O julgamento do ex-presidente Jair Bolsonaro (PL) por tentativa de golpe de Estado começa nesta terça-feira, 2, com a competência do Supremo Tribunal Federal (STF) para julgar o ex-mandatário ainda suscitando algumas controvérsias.
Há uma linha que defende que Bolsonaro não deveria ser julgado pelo Supremo, mas sim na 1ª instância, a exemplo do presidente Luiz Inácio Lula da Silva (PT), cujo processo da Operação Lava Jato começou na 13ª Vara da Justiça Federal de Curitiba, sob o comando do então juiz Sergio Moro, quando o petista não exercia nenhum cargo público. Mas um novo entendimento do STF mudou a orientação
"Regra do jogo"
"Lula foi julgado por Moro porque essa era a regra do jogo vigente até então. Se fôssemos seguir essa interpretação anterior do próprio STF, os ministros da Primeira Turma não teriam competência também para julgar Bolsonaro por atos praticados durante o mandato, considerando que, neste caso, a ação penal se iniciou após o final do mandato. Ocorre que o STF mudou essa interpretação, a partir desse caso”, diz o advogado criminalista Rafael Paiva.
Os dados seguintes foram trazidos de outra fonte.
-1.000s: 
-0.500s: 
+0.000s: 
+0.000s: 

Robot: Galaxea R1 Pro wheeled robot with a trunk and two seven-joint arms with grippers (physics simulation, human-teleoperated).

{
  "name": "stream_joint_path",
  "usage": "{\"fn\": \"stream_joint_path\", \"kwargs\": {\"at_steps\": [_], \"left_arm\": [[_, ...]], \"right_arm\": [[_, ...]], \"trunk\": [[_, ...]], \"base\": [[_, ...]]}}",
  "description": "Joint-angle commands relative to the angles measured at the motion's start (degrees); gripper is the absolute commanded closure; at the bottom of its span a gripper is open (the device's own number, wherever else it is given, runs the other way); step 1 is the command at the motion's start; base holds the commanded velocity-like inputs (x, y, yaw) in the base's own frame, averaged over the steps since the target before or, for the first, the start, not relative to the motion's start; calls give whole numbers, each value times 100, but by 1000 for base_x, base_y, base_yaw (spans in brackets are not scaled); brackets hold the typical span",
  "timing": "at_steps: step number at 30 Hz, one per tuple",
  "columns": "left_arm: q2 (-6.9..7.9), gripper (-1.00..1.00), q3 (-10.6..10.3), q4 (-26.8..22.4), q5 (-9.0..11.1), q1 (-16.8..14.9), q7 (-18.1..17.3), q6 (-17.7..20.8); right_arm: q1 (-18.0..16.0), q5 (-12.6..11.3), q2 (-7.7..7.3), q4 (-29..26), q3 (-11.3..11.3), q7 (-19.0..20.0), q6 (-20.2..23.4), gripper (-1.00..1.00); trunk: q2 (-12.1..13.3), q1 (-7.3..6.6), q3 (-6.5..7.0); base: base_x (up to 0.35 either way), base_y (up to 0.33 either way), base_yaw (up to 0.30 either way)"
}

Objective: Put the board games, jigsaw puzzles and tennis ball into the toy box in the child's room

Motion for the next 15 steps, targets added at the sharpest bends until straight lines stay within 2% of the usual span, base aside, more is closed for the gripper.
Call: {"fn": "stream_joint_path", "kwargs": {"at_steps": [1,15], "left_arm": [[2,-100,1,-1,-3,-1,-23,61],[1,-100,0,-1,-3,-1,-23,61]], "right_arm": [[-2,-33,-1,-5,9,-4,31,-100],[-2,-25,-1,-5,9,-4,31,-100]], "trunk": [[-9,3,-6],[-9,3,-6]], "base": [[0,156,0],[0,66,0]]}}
Crime comum x Crime político
Emilio Meyer, professor de Direito Constitucional da Universidade Federal de Minas Gerais (UFMG), explica que o julgamento de Lula ocorreu em primeira instância porque dizia respeito a um crime comum, não se tratava de um crime com perfil político.
Já o de Bolsonaro se justifica ser julgado pelo STF porque foi um crime político, um atentado contra o Estado Democrático de Direito, contra a existência das instituições constitucionais no Brasil.
“O julgamento de Lula era uma situação em que havia uma acusação de malversação de recursos públicos para benefício próprio, redundando na acusação de crimes de corrupção ativa e lavagem de dinheiro, o que fazia com que a competência fosse da 13ª Vara Federal de Curitiba”, pondera Meyer. "No caso do Bolsonaro, ele é acusado de um crime com relevo político, um crime contra o Estado Democrático de Direito
Novo entendimento
Embora não seja uma posição pacificada na doutrina, o argumento de Emilio Mayer acompanha o entendimento majoritário firmado pelo STF em março.
Na ocasião, ficou definido que, nos crimes praticados no exercício do cargo e em razão das funções, a prerrogativa de foro se mantém mesmo após o afastamento da autoridade, ainda que o inquérito e a ação penal sejam iniciados após o fim do exercício do cargo.
A maioria dos ministros seguiu o entendimento do ministro Gilmar Mendes, de que o envio do caso a outra instância quando o mandato se encerra gera prejuízos. Foram favoráveis a competência os ministros Luís Roberto Barroso, Dias Toffoli, Alexandre de Moraes, Nunes Marques, Cristiano Zanin e Flávio Dino. André Mendonça, Edson Fachin, Cármen Lúcia e Luiz Fux divergiram.
Diferença dos casos
Além da questão de crime comum e político, o presidente Lula foi julgado depois de deixar a presidência pelo ex-juiz Sergio Moro porque não tinha mais mandato capaz de atrair prerrogativa de foro e tratava-se de uma acusação relativa ao famoso triplex, que envolvia a prática de corrupção ativa e lavagem de dinheiro. A condenação, que depois foi anulada, foi por esses dois crimes.
Bolsonaro, por sua vez, será julgado pelo Supremo porque, embora seja ex-presidente, há pelo menos um réu envolvido na suposta organização criminosa em que Bolsonaro seria líder, para a Procuradoria Geral da República (PGR), que atrai a competência de foro para o julgamento pelo STF.
"É um crime que envolveu diversas autoridades que exerciam funções importantíssimas durante seu governo e, hoje, pelo menos um deles está no exercício de mandato como deputado federal (Alexandre Ramagem)", explica Emilio Meyer.
A PGR pede a condenação de Bolsonaro por organização criminosa armada, abolição do Estado de Direito, golpe de Estado, dano qualificado e deterioração de patrimônio tombado. A soma das penas máximas chega a 43 anos, considerando a dosimetria báscia de cada crime correspondente. Já se forem consideradas as penas mínimas, a soma chega a 12 anos e seis meses.